Work task:
Start with the line containing "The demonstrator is" and write out each line through the end of the listing, exactly as given.
+++ Information supplied +++
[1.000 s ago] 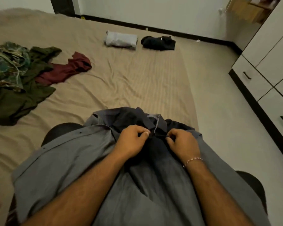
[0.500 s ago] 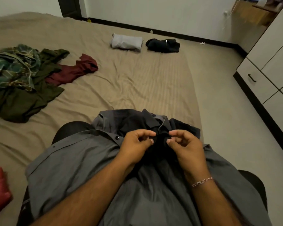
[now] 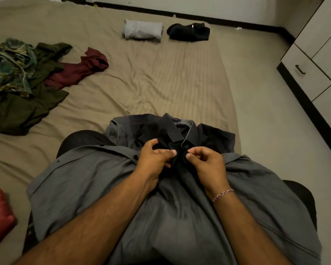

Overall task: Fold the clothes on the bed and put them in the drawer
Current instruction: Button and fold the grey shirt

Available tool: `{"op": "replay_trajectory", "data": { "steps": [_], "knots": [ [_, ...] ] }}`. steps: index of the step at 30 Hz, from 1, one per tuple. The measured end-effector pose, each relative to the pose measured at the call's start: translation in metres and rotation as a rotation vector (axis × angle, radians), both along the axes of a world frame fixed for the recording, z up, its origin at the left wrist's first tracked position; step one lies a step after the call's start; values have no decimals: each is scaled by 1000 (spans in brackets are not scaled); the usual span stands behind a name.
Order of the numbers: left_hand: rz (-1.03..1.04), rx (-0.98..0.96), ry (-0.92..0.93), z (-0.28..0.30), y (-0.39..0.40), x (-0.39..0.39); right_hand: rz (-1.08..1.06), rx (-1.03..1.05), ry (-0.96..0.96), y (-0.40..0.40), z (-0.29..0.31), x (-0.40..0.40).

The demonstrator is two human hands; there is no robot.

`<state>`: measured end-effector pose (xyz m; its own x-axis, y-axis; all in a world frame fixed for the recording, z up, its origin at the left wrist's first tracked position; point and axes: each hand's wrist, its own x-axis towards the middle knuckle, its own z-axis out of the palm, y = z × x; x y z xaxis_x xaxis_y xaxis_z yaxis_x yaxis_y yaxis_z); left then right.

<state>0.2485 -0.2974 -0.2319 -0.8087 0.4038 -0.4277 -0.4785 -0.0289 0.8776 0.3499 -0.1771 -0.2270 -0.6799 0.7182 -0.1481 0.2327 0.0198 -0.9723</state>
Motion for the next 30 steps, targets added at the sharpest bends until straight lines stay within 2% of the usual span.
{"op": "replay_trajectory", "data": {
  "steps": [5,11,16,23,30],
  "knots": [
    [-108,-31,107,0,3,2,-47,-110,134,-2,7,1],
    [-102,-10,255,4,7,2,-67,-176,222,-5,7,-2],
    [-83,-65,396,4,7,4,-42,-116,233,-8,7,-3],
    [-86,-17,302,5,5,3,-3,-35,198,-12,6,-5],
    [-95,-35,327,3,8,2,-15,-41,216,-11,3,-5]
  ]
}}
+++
Expected answer:
The demonstrator is two human hands; there is no robot.

`<state>`: measured end-effector pose (xyz m; its own x-axis, y-axis; all in a world frame fixed for the recording, z up, its origin at the left wrist's first tracked position; point and axes: each hand's wrist, its own x-axis towards the middle knuckle, its own z-axis out of the palm, y = z × x; x y z xaxis_x xaxis_y xaxis_z yaxis_x yaxis_y yaxis_z); left then right.

<state>0.2485 -0.2974 -0.2319 -0.8087 0.4038 -0.4277 -0.4785 -0.0289 0.8776 0.3499 -0.1771 -0.2270 -0.6799 0.7182 -0.1481 0.2327 0.0198 -0.9723</state>
Motion for the next 30 steps, targets added at the sharpest bends until straight lines stay within 2% of the usual span.
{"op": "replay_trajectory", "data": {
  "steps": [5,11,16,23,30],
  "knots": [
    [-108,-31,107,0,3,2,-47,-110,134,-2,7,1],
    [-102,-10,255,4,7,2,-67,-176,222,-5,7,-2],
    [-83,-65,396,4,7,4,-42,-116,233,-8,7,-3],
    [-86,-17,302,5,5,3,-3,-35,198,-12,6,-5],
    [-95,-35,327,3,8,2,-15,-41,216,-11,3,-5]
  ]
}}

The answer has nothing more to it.